Another sad thing for this film is that the Danny Elfmans music, while still excellent,doesn’t come up to the toe tapping standard of Nightmare, some of which I can actually sing from memory. The music, or more accurately the musical numbers, not so interesting or memorable. The incidental and orchestral music however is fresh and inspired, without relying overmuch on the themes that Elfman has used in the past.

Those gripes aside, all up this is a good film, with out being great. It’s visually BEAUTIFUL with an ok story. Worth seeing on the big screen if you like this sort of thing.
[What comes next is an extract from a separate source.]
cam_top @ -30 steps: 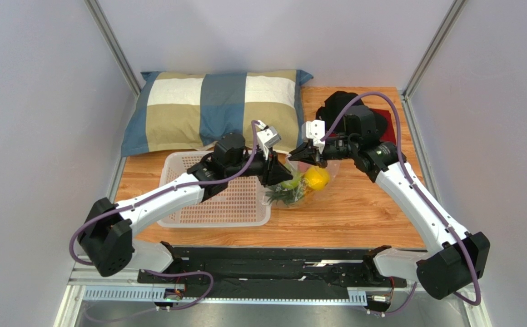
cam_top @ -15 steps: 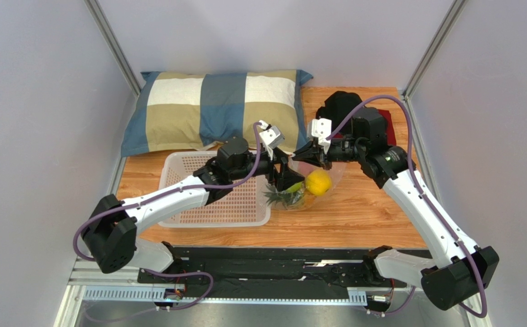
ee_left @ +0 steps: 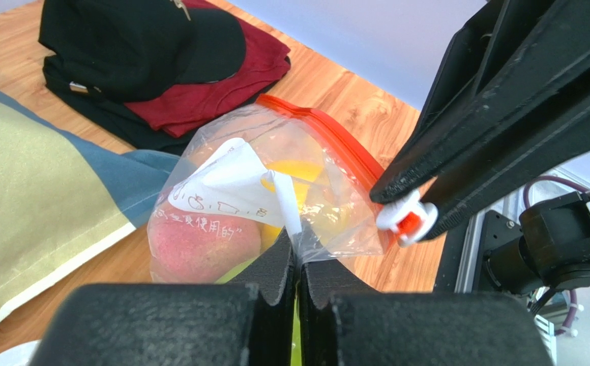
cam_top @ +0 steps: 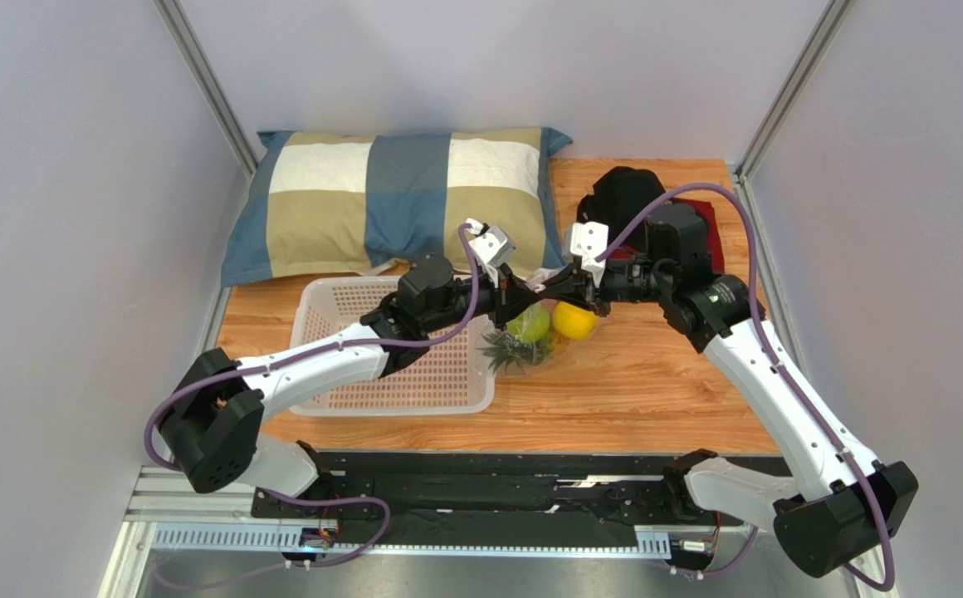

As a little bit of trivia on this film, the puppets used neither of the industry standards of replaceable heads (like those used on The Nightmare Before Christmas (1993)) or replaceable mouths (like those used by Aardman Studios in Wallace & Gromit in The Curse of the Were-Rabbit (2005)) but instead used precision crafted clockwork heads, adjusted by hidden keys. This allowed for unprecedented subtlety, but was apparently even more painstaking than the already notoriously arduous animation. One animator even reported having recurring nightmares of adjusting his own facial expression in this fashion.